++++ TASK INPUTS ++++

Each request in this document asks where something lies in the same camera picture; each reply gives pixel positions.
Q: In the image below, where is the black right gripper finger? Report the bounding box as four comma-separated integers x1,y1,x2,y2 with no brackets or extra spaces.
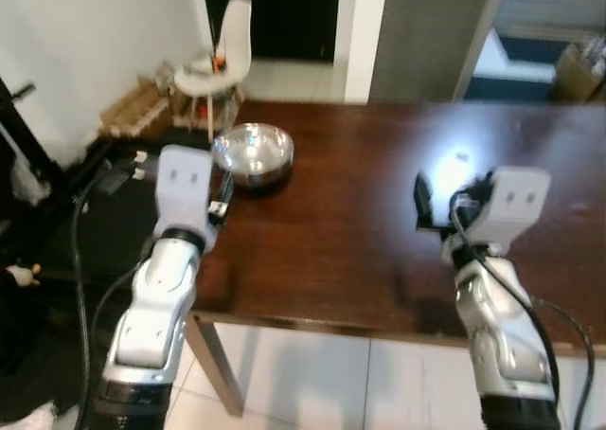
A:
414,171,435,230

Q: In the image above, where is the dark wooden table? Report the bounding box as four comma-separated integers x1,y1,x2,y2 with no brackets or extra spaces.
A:
189,99,606,357

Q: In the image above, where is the shiny steel bowl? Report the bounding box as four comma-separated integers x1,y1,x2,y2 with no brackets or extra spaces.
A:
210,122,295,190

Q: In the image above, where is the light wooden crate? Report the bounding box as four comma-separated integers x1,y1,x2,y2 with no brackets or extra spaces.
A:
99,75,173,139

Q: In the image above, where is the brown table leg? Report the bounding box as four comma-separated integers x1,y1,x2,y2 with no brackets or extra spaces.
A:
185,314,245,419

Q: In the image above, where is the white plastic chair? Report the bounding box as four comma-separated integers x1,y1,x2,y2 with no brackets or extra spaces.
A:
173,0,254,137

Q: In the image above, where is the brown cardboard box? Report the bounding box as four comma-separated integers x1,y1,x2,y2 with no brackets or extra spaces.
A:
554,36,606,105

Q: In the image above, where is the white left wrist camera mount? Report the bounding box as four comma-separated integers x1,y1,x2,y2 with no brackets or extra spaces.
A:
154,146,216,238

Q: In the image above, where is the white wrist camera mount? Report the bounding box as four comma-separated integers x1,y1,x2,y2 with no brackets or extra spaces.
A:
154,146,216,238
469,167,552,254

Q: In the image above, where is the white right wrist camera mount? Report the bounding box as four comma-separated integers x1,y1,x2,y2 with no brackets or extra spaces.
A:
469,167,552,254

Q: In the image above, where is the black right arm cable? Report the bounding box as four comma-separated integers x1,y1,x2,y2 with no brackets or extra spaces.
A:
450,188,596,430

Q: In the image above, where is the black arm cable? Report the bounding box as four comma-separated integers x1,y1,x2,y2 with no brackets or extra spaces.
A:
71,160,145,430
450,188,596,430

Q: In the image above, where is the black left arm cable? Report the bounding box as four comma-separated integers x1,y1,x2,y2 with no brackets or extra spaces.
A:
71,160,145,430

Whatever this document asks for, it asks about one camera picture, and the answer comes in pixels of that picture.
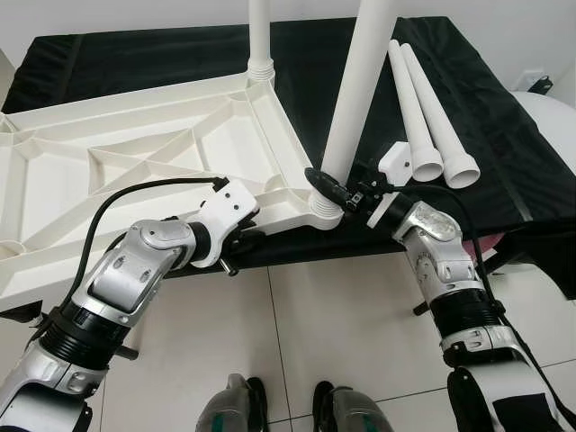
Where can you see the black tablecloth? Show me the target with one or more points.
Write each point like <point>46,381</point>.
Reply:
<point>522,135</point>

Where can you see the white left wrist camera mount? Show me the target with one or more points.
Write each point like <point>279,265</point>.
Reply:
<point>229,202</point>

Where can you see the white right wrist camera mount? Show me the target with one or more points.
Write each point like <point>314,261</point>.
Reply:
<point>394,160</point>

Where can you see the white plastic table top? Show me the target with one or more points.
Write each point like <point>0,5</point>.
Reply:
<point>90,135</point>

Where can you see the grey robot right leg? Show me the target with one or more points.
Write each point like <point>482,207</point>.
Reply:
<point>355,414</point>

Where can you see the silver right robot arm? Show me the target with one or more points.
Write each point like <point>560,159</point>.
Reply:
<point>441,261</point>

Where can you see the black power plug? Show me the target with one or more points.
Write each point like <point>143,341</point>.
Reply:
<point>544,86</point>

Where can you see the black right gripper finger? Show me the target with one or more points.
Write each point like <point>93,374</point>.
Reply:
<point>326,184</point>

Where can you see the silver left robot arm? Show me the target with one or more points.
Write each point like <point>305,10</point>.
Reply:
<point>117,279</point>

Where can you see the white wall socket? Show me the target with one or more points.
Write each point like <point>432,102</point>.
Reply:
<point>531,76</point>

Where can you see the black metal table leg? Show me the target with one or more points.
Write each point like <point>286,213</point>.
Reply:
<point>126,353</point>
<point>504,261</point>

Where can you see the grey robot leg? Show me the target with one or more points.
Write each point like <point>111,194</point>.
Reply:
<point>355,414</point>
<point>232,409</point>

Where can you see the pink object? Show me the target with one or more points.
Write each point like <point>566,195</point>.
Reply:
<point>490,245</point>

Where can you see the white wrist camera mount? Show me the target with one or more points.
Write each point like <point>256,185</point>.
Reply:
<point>394,160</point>
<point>229,202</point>

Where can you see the white plastic table leg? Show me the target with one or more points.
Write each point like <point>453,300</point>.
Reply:
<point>360,81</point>
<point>409,99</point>
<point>261,36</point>
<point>441,117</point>

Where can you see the grey robot left leg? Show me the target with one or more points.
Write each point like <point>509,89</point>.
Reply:
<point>232,409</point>

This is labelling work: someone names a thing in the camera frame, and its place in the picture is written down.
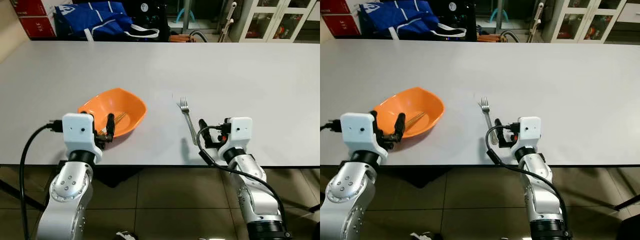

++++

● **REQUIRED ACTION**: Copy the listing above exactly, but only from the line with "Q: In the image above, where is the white right" through the line with "Where can you see the black power", including those two lines and excluding any picture.

● **RESPONSE**:
Q: In the image above, where is the white right wrist camera mount? Report the bounding box as four comma-separated integers x1,y1,x2,y2 with no brackets or extra spaces.
A:
469,167,552,254

Q: In the image above, where is the black right arm cable? Report the bounding box as four comma-separated integers x1,y1,x2,y2 with no brackets or extra spaces.
A:
450,188,596,430

Q: In the image above, where is the black arm cable? Report the bounding box as four comma-separated integers x1,y1,x2,y2 with no brackets or extra spaces.
A:
71,160,145,430
450,188,596,430

Q: In the image above, where is the black left arm cable? Report the bounding box as four comma-separated integers x1,y1,x2,y2 with no brackets or extra spaces.
A:
71,160,145,430

Whatever this document asks for, it asks about one camera picture, and the answer comes in pixels of that picture.
Where can you see the black tablecloth? Show me the target with one or more points.
Write each point like <point>46,381</point>.
Reply:
<point>522,135</point>

Where can you see the white left wrist camera mount? Show me the target with one or more points.
Write each point like <point>279,265</point>.
Reply:
<point>229,202</point>

Where can you see the white right wrist camera mount? Show me the target with one or more points.
Write each point like <point>314,261</point>.
Reply:
<point>394,160</point>

Where can you see the white plastic table top? Show me the target with one or more points.
Write each point like <point>0,5</point>.
Reply:
<point>90,135</point>

Where can you see the grey robot right leg? Show me the target with one or more points.
Write each point like <point>482,207</point>.
Reply:
<point>355,414</point>

Where can you see the silver right robot arm? Show me the target with one or more points.
Write each point like <point>560,159</point>.
Reply:
<point>441,261</point>

Where can you see the black power plug? Show me the target with one or more points.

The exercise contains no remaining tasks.